Filter the records below and copy every line containing the word "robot".

# [Provided material]
*** Block opens ***

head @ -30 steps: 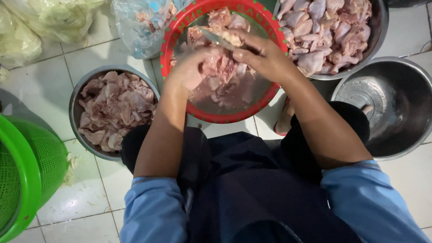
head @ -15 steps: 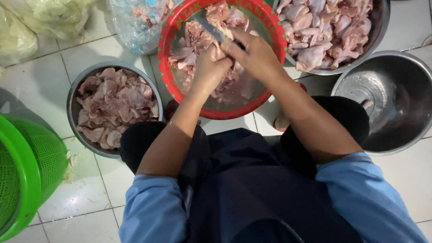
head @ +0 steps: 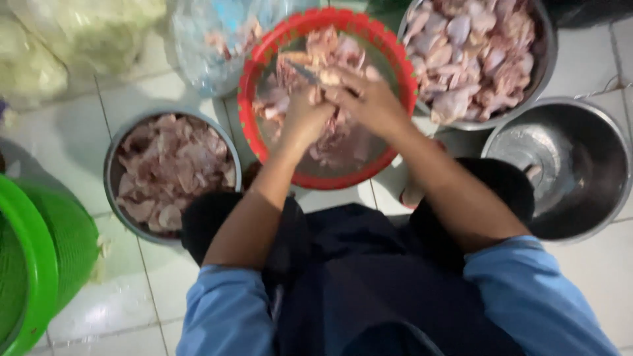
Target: Cutting and trimming raw chicken pieces into smaller portions using a knife on the floor
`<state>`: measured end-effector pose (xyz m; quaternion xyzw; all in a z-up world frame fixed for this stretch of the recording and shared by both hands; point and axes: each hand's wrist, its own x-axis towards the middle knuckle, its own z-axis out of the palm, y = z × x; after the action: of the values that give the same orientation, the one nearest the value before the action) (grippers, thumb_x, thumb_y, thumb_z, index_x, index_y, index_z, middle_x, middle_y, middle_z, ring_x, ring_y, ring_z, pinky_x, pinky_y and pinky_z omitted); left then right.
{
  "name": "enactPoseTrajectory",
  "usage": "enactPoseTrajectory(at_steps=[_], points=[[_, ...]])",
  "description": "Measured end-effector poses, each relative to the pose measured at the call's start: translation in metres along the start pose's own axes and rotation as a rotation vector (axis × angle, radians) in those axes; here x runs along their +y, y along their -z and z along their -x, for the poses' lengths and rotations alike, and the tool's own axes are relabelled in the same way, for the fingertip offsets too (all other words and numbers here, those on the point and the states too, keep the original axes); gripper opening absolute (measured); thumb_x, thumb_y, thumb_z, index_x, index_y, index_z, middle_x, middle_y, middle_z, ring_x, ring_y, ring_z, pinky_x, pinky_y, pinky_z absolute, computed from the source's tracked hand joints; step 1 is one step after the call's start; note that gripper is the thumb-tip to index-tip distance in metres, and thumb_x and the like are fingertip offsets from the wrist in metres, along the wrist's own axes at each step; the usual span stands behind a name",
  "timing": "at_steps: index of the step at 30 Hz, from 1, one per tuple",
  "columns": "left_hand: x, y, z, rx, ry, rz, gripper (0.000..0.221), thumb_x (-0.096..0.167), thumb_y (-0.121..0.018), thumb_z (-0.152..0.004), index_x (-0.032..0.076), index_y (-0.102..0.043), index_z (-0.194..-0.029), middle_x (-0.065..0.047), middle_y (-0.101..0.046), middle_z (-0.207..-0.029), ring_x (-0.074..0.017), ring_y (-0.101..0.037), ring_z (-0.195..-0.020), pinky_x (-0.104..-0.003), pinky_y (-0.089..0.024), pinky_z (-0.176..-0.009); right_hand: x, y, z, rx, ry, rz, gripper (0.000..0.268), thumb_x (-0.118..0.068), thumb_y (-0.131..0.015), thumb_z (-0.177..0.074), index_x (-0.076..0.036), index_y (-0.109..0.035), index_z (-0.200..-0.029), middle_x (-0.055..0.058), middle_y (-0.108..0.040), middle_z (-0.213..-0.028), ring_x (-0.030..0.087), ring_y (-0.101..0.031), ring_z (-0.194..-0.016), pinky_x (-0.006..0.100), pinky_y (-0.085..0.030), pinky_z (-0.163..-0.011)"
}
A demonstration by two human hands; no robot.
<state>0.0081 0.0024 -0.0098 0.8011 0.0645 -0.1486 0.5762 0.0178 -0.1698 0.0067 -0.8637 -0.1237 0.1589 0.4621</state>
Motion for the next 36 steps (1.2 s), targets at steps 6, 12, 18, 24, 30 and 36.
enactPoseTrajectory(at_steps=[6, 12, 18, 24, 30, 36], points=[[0.003, -0.003, -0.001, 0.063, -0.091, -0.168, 0.033, 0.013, -0.053, -0.081, 0.012, -0.072, -0.109, -0.011, -0.075, -0.082, -0.0281, -0.069, -0.071, -0.041, -0.048, -0.067, 0.003, -0.016, -0.014, 0.146, -0.080, 0.123, 0.059, -0.052, -0.053, -0.099, -0.017, -0.056, -0.147, 0.011, -0.061, -0.145, 0.029, -0.061, -0.130, 0.038, -0.045, -0.105], [-0.008, 0.004, -0.013, -0.039, -0.104, -0.343, 0.038, 0.020, -0.057, -0.088, 0.017, -0.066, -0.125, -0.017, -0.075, -0.093, -0.0387, -0.070, -0.082, -0.046, -0.045, -0.069, -0.002, -0.010, -0.014, 0.128, -0.088, 0.211, 0.057, -0.056, -0.048, -0.099, -0.021, -0.061, -0.142, 0.012, -0.067, -0.137, 0.036, -0.062, -0.125, 0.045, -0.044, -0.098], [0.005, 0.010, -0.006, -0.166, -0.009, -0.045, 0.044, 0.014, -0.055, -0.088, 0.014, -0.064, -0.132, -0.003, -0.076, -0.108, -0.0135, -0.067, -0.089, -0.027, -0.046, -0.078, 0.023, -0.014, -0.024, 0.177, -0.167, -0.018, 0.062, -0.057, -0.052, -0.094, -0.015, -0.065, -0.137, 0.007, -0.067, -0.140, 0.023, -0.059, -0.132, 0.035, -0.040, -0.109], [0.003, 0.017, -0.019, -0.375, 0.217, 0.216, 0.058, 0.024, -0.077, -0.082, 0.011, -0.057, -0.134, -0.006, -0.074, -0.117, -0.0206, -0.072, -0.108, -0.032, -0.057, -0.099, -0.001, 0.009, -0.012, -0.120, -0.205, 0.033, 0.068, -0.061, -0.025, -0.098, -0.026, -0.050, -0.151, 0.006, -0.038, -0.165, 0.034, -0.037, -0.149, 0.057, -0.037, -0.118], [0.017, 0.013, -0.022, -0.257, 0.252, 0.004, 0.047, 0.033, -0.068, -0.077, 0.016, -0.074, -0.121, -0.006, -0.077, -0.121, -0.0238, -0.070, -0.107, -0.034, -0.052, -0.089, 0.012, 0.018, -0.014, -0.282, -0.146, 0.045, 0.088, -0.072, -0.049, -0.082, -0.029, -0.037, -0.158, 0.008, -0.028, -0.170, 0.032, -0.027, -0.155, 0.054, -0.023, -0.123], [0.020, 0.004, -0.011, -0.148, 0.124, -0.009, 0.027, 0.039, -0.060, -0.091, 0.015, -0.070, -0.097, -0.002, -0.062, -0.079, -0.0157, -0.059, -0.078, -0.033, -0.038, -0.069, 0.012, -0.002, -0.014, -0.015, -0.166, -0.096, 0.075, -0.063, -0.057, -0.087, -0.026, -0.051, -0.152, 0.003, -0.045, -0.161, 0.025, -0.043, -0.149, 0.045, -0.036, -0.117]])
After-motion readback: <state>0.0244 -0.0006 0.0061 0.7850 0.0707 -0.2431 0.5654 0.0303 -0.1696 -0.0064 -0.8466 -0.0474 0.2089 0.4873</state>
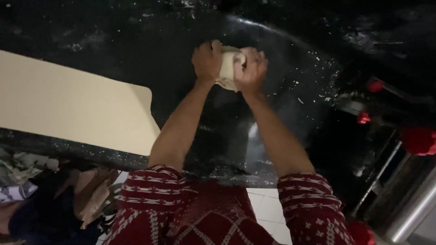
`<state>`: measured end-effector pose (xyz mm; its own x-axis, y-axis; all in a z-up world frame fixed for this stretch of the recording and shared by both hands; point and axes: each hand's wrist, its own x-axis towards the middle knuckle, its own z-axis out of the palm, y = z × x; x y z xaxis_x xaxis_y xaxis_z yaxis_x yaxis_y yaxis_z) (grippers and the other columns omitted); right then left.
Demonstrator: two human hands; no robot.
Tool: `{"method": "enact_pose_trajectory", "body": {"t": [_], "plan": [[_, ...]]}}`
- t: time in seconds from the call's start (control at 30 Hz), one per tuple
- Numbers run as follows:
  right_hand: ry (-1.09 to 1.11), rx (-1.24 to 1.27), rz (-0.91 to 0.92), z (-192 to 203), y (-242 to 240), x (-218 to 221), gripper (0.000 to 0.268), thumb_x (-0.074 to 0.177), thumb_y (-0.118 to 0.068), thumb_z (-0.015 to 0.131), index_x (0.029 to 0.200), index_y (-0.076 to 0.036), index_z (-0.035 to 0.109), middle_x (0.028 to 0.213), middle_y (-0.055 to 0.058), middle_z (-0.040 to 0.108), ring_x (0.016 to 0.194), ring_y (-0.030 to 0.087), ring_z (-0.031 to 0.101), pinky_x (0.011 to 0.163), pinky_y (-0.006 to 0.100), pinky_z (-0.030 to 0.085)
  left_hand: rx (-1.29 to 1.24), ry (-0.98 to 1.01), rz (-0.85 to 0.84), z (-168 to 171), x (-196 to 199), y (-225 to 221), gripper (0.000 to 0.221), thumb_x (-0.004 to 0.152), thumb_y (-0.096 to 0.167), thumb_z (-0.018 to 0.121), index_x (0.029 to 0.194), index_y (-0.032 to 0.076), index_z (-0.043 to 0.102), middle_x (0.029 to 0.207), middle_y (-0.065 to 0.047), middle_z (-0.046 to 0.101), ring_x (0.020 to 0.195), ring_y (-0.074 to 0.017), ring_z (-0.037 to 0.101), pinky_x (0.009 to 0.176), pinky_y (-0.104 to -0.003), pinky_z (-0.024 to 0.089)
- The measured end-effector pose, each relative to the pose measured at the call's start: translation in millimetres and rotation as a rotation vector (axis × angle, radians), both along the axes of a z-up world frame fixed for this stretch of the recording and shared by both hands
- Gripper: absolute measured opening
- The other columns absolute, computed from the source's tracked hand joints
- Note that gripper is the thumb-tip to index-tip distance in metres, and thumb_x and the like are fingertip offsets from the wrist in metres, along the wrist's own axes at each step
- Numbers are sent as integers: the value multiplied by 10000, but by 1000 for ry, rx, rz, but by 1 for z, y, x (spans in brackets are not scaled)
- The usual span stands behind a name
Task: A person is kneading a ball of dough by hand on a black countertop in a bakery.
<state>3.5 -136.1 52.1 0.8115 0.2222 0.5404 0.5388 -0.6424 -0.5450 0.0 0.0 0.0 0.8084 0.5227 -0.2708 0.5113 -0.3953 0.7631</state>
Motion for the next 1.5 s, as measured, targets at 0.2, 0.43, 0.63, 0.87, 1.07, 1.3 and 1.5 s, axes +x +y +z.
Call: {"method": "enact_pose_trajectory", "body": {"t": [0.2, 0.43, 0.63, 0.87, 1.07, 1.3, 1.5], "plan": [[188, -21, -2, -30, -17, 12, 281, 925, -210, 446, 849, -78, 683, 850, 99, 706, 779, 340, 631, 710, 475, 444, 123, -168, 306, 11, -28, -29, 379, 963, 279, 414, 641, 152, 569, 538, -26, 476, 480, -200, 431, 533, -408, 312], [192, -29, 31, -56, -32, 21, 279, 875, -175, 418, 852, -102, 686, 815, 103, 705, 737, 330, 661, 675, 460, 452, 50, -163, 315, 34, -107, -62, 425, 1084, 345, 319, 1081, 85, 654, 967, -102, 672, 842, -330, 654, 753, -445, 477], [513, 178, 157, -53, -41, 30, 250, 808, -202, 471, 766, -120, 704, 782, 10, 737, 760, 174, 701, 741, 311, 488, -61, -182, 47, 42, -118, -41, 342, 1040, 312, 439, 889, 149, 698, 599, 94, 469, 494, -57, 341, 507, -299, 297], [639, 248, 80, -67, -52, 37, 552, 1001, -395, 323, 788, -105, 741, 756, 39, 722, 745, 187, 671, 713, 359, 480, 182, -481, 264, 32, -86, -79, 296, 1081, 373, 485, 1066, 184, 712, 870, -10, 635, 734, -184, 555, 671, -365, 436], [931, 570, -86, -89, -58, 62, 548, 984, -379, 348, 697, -122, 738, 664, 4, 692, 649, 137, 618, 694, 325, 482, 236, -311, -66, 66, -55, -89, 621, 1059, 593, 392, 1489, 164, 524, 1533, -127, 556, 1471, -352, 501, 1159, -602, 381], [775, 645, -123, -134, -73, 73, 639, 1031, -413, 268, 711, -109, 729, 664, 35, 719, 617, 132, 629, 636, 315, 481, 436, -275, -136, 71, -30, -102, 447, 950, 420, 650, 1322, 172, 631, 1212, -95, 711, 1049, -322, 714, 823, -502, 547], [954, 712, -478, -98, -37, 60, 154, 725, -169, 605, 646, -202, 734, 633, -76, 615, 683, 48, 562, 686, 268, 464, 199, -674, -174, 13, -35, -51, 367, 1061, 387, 410, 1195, 150, 656, 1125, -38, 719, 1001, -308, 709, 846, -455, 492]]}}
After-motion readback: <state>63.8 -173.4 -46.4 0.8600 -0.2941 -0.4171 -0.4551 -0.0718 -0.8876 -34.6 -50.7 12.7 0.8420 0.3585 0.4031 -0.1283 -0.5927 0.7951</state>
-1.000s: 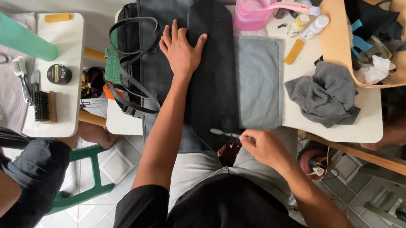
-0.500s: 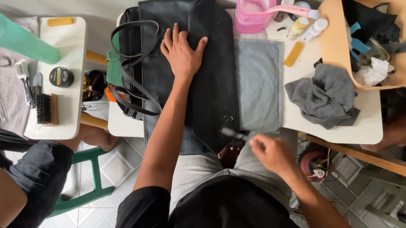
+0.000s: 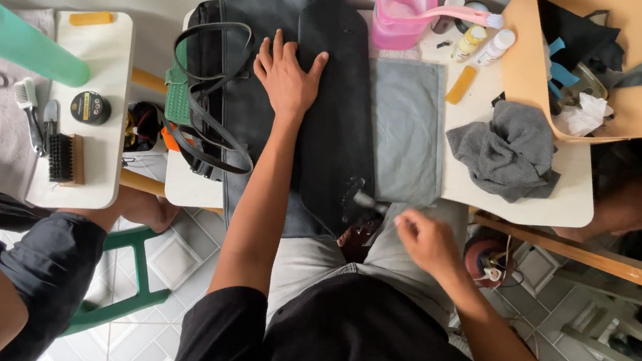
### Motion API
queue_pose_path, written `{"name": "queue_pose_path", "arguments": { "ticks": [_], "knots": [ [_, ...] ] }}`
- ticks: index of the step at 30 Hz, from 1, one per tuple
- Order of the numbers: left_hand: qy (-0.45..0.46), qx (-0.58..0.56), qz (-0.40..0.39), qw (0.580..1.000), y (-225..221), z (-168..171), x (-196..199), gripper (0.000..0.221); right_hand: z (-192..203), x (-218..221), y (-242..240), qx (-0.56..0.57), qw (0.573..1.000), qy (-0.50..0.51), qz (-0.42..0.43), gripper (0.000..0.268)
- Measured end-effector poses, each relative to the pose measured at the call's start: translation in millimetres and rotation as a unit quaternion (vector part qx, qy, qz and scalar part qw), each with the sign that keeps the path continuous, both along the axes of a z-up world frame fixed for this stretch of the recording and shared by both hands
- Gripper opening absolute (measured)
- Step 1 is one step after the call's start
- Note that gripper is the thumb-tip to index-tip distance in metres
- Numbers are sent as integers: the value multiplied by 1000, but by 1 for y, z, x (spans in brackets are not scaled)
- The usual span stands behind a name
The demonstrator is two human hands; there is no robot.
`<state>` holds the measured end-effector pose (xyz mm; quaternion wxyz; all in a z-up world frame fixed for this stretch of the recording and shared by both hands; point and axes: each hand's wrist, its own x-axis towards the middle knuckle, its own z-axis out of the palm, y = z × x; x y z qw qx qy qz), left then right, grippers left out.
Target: Cleaning a black leather bag by applying a liquid with a brush and wiping it with a cloth.
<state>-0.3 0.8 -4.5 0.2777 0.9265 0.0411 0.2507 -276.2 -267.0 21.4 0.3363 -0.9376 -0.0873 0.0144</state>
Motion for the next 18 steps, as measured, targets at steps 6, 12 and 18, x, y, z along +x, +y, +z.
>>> {"name": "queue_pose_path", "arguments": {
  "ticks": [6,12,18],
  "knots": [
    [2,-3,1,1000,0,4,-2,57,6,-7,2,45,997,34,54,5],
    [5,1,3,1000,0,2,0,58,23,-7,10,44,996,40,72,10],
    [14,0,3,1000,-1,5,1,58,0,8,7,51,994,34,88,17]
  ]
}}
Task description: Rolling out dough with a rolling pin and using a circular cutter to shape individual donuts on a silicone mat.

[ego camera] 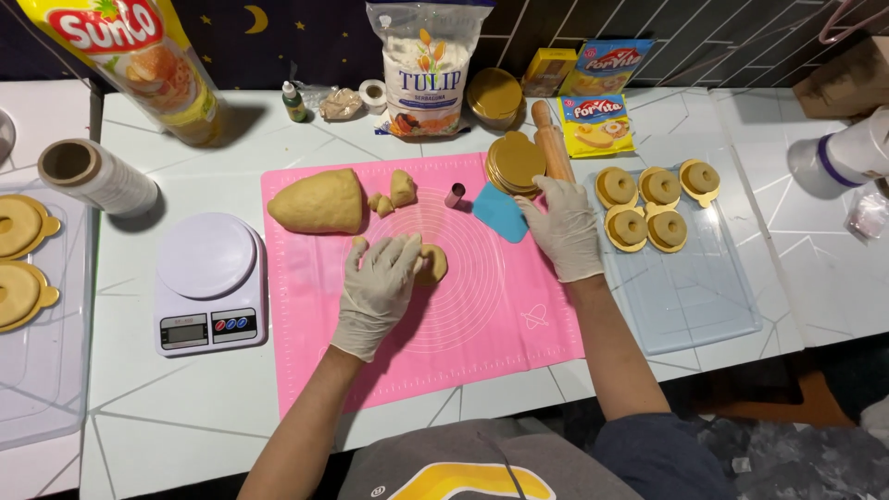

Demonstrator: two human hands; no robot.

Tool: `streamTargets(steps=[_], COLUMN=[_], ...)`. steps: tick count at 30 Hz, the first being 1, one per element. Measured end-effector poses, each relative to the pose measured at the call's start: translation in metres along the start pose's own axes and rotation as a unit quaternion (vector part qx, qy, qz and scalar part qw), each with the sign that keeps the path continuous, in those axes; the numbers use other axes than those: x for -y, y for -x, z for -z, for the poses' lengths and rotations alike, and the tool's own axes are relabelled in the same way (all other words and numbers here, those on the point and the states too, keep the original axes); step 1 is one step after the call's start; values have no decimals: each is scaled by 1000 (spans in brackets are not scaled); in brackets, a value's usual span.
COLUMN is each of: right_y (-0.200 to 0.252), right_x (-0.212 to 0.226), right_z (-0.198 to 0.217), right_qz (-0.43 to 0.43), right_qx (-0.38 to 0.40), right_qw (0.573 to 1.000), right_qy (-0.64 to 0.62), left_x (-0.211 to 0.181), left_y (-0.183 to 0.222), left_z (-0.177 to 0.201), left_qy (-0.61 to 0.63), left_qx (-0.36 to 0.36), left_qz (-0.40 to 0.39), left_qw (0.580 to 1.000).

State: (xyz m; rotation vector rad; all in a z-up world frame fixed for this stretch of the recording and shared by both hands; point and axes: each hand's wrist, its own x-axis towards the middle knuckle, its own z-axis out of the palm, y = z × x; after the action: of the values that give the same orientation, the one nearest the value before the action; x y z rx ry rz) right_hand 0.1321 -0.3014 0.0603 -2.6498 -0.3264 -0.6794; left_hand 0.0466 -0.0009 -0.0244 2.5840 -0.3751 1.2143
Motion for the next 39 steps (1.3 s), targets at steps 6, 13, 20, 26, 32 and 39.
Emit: streamTargets(steps=[6, 13, 20, 26, 32, 39], right_y=[-44, -60, -59, -53, 3, 43], right_x=[2, 64, -30, -53, 56, 135], right_z=[-21, 18, -54, -44, -15, -36], right_qz=[20, -80, 204, 222, 301, 355], right_qx=[42, 223, -96, -91, -111, -65], right_qw=[991, 957, 968, 953, 939, 929], right_qy=[124, 166, 112, 185, -125, -82], left_x=[-3, 3, 1, -2, -24, -15], left_y=[23, 27, 27, -3, -65, -25], left_z=[-4, -17, -15, 23, 105, 30], left_qy=[148, 88, 58, 144, 643, 748], left_qx=[62, 80, 60, 34, 156, -20], left_qz=[75, 69, 57, 79, 364, 579], left_qw=[984, 991, 995, 986, 656, 323])
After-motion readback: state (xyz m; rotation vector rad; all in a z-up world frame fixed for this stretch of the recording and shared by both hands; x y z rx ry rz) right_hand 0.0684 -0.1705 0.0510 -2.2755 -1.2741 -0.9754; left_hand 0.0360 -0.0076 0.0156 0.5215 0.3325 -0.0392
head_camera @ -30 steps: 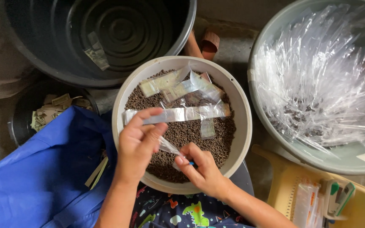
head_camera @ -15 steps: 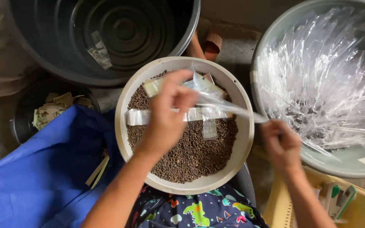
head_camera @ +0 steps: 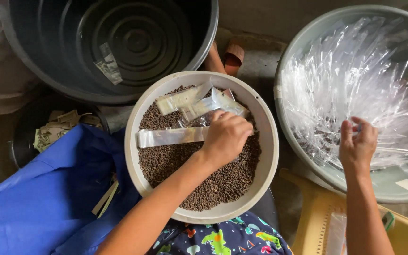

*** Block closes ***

# [Answer space]
A demonstration by two human hands; no robot.
Demonstrator: two human hands; no robot.
The demonstrator is two human hands; there is no robot.
Demonstrator: two human hands; no robot.

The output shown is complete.